Stany zapalne narządów rodnych to problem, z którym przynajmniej raz w życiu borykała się niemal każda kobieta. U wielu z nas infekcje pojawiają się chronicznie, a walka z nimi nie jest łatwa. Świąd, pieczenie, wydzielina o nieprzyjemnym zapachu – wszystkie te objawy utrudniają codzienne funkcjonowanie. Istnieje jednak kilka prostych zasad, których zastosowanie pomoże uniknąć kolejnej infekcji.
Aby uniknąć zakażenia, musimy zadbać o właściwą florę bakteryjną miejsc intymnych. Pomocna w tym będzie naturalna dieta z jak najmniejszą ilością produktów przetworzonych i cukru. Antybiotyki przyjmujmy tylko wtedy, gdy jest to naprawdę konieczne – niszczą one mikrobiom całego organizmu, również pochwy. Nośmy lekką, przewiewną, bawełnianą bieliznę. Unikajmy ubrań obcisłych, wyprodukowanych z tworzyw sztucznych. Miejsca intymne myjmy płynami do higieny intymnej o kwaśnym pH. Wybierajmy też raczej szybki prysznic niż długą kąpiel w gorącej wodzie. Pamiętajmy, że ryzyko infekcji wzrasta, jeśli korzystamy z publicznych basenów i toalet. Jeśli prowadzimy życie seksualne, nasz partner również musi dbać o leczenie ewentualnych infekcji – w przeciwnym wypadku nie będzie można wykluczyć wzajemnego zarażania.
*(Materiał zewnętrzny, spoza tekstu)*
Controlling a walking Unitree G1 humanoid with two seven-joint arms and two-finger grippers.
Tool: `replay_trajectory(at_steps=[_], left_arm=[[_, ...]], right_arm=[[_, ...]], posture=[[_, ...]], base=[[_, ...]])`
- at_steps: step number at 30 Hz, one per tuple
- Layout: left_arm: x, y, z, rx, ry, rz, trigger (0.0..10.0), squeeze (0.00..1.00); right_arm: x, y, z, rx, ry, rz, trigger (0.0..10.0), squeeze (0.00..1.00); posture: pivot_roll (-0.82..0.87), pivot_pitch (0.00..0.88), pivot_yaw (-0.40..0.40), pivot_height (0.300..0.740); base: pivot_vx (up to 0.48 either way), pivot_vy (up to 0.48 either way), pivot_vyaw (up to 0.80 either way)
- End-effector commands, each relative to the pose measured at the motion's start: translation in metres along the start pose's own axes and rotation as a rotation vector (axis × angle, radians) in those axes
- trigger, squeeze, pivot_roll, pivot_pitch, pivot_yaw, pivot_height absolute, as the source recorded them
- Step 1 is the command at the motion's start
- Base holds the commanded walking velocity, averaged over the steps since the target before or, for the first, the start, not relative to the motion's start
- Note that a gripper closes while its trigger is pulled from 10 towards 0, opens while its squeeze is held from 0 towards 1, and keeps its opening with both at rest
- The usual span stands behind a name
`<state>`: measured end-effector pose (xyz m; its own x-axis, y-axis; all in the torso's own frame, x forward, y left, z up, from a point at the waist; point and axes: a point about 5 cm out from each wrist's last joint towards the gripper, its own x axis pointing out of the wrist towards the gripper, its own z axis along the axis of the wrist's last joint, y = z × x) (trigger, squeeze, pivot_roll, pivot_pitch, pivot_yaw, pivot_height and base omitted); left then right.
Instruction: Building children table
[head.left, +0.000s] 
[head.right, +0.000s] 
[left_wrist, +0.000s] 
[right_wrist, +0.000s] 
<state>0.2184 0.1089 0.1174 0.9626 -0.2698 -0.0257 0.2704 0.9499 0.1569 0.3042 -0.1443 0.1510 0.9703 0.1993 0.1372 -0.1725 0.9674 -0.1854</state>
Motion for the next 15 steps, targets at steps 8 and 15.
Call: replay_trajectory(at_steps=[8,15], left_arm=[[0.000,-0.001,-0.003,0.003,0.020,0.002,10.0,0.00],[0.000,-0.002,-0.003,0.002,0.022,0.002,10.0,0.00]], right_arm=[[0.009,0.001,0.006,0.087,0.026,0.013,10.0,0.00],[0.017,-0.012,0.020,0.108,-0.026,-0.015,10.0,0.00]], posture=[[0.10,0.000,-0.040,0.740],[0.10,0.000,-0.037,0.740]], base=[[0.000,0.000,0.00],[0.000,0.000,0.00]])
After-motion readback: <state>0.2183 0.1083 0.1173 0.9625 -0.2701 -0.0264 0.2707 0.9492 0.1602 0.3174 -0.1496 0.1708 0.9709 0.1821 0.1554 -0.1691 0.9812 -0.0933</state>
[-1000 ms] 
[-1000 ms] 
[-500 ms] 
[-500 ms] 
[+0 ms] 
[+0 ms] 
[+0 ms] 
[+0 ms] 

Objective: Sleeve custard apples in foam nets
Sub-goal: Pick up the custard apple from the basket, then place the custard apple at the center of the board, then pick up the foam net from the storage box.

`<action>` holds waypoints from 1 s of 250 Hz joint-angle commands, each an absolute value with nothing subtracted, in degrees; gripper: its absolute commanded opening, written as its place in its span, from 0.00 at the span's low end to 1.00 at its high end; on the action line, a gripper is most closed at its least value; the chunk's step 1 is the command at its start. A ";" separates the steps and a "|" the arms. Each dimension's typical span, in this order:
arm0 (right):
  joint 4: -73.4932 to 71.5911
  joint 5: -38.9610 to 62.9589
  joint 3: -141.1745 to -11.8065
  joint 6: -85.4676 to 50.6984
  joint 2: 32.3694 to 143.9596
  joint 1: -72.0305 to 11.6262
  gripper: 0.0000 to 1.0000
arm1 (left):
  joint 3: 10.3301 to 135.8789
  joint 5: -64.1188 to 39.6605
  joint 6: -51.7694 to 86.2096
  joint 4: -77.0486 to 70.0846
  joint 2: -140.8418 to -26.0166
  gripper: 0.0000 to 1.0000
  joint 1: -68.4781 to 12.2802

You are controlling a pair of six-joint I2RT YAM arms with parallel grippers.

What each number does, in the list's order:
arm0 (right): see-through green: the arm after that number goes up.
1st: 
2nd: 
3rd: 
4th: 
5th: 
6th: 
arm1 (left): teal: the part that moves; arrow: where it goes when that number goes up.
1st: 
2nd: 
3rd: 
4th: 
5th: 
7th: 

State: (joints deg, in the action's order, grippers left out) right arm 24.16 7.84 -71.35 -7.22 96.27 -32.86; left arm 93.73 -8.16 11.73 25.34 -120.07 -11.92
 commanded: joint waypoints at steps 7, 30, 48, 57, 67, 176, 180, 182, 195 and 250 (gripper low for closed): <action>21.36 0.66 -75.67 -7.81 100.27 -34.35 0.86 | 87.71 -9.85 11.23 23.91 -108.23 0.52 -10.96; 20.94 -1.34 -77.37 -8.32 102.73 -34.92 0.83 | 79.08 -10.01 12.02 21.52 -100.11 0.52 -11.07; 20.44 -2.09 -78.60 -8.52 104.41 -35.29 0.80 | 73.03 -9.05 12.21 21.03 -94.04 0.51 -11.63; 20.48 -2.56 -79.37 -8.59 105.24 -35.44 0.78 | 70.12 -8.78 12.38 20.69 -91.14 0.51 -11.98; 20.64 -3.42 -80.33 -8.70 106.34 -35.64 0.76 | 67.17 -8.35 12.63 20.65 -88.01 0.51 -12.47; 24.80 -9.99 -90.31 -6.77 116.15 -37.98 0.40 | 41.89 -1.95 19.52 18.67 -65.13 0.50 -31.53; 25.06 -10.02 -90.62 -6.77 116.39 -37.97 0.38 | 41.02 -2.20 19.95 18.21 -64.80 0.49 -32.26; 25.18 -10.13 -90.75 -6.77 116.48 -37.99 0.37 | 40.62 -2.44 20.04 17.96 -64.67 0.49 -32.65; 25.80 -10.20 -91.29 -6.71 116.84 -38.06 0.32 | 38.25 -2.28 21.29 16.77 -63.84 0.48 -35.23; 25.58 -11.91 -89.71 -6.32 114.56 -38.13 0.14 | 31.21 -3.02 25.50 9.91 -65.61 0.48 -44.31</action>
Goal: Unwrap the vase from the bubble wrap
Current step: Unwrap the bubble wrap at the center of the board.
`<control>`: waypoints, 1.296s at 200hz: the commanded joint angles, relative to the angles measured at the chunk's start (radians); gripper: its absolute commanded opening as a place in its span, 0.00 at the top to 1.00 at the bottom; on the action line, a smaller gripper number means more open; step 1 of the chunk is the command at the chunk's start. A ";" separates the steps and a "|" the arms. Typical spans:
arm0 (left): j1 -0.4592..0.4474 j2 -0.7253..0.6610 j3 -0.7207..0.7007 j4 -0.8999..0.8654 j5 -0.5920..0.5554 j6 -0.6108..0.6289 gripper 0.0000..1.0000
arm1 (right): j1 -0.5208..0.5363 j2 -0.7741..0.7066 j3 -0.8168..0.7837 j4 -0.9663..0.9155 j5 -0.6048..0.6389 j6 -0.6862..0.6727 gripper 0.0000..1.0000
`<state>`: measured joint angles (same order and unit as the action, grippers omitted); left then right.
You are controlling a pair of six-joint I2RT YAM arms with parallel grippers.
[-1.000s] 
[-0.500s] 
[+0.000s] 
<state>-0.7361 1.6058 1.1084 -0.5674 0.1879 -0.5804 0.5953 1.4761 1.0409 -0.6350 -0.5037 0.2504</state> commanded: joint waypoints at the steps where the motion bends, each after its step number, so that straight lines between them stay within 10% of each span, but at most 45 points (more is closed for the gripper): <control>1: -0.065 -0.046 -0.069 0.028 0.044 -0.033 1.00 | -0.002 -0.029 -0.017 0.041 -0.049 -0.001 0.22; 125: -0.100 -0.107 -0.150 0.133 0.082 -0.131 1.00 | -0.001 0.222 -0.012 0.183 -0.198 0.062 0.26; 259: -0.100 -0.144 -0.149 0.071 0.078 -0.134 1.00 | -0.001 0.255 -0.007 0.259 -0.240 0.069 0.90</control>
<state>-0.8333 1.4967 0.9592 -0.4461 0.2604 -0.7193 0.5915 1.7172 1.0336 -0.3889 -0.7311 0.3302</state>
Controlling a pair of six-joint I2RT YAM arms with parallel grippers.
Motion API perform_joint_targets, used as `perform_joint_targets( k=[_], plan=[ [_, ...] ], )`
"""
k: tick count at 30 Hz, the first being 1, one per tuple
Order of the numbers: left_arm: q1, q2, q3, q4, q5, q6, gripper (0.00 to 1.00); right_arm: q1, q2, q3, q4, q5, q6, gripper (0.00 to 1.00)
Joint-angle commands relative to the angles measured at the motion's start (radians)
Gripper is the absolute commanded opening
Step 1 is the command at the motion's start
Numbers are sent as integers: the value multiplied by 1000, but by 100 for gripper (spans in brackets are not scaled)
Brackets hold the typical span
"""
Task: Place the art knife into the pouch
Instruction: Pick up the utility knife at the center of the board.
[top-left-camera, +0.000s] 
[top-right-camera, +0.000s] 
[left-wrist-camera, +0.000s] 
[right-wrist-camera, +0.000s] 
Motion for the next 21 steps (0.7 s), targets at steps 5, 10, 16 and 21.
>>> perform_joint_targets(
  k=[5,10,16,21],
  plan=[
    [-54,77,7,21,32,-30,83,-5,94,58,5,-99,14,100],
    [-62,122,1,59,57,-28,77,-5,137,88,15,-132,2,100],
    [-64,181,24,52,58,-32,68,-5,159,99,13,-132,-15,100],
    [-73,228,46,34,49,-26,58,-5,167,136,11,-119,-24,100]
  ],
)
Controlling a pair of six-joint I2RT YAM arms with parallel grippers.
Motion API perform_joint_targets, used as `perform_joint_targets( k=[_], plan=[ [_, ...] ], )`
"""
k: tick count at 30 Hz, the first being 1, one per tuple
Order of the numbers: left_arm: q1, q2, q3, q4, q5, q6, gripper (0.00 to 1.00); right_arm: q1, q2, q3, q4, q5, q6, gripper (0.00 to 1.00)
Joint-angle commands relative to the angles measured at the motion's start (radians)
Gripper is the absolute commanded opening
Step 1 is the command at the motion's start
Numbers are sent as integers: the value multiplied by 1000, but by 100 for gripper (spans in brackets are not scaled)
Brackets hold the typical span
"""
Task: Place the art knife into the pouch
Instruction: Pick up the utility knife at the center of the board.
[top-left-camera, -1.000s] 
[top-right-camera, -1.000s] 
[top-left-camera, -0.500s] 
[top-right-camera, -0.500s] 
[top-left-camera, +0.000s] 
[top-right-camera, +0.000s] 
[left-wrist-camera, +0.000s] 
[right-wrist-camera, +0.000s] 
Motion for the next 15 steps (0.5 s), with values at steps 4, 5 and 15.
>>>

Aby możliwa była skuteczna kuracja, niezbędna jest właściwa diagnoza. W przypadku infekcji intymnych musimy wiedzieć, czy są one spowodowane obecnością bakterii, grzybów czy wirusów. Jeśli dotykają nas przewlekłe zakażenia intymne badanie bywa jedynym sposobem, aby podjąć właściwą terapię. Warto zacząć od wizyty u lekarza, który przeprowadzi wywiad i ocenę wizualno-palpacyjną, na podstawie której wstępnie określi, z czym się borykamy. Jednak pewność może dać dopiero posiew z pochwy i analiza mikrobiologiczna. Z kolei tym, co pozwala zweryfikować ogólny stan flory bakteryjnej, jest badanie stopnia czystości pochwy. Nie zapominajmy też o regularnej cytologii, dzięki której możliwe jest wykrycie stanów zapalnych i nadżerek w szyjce macicy.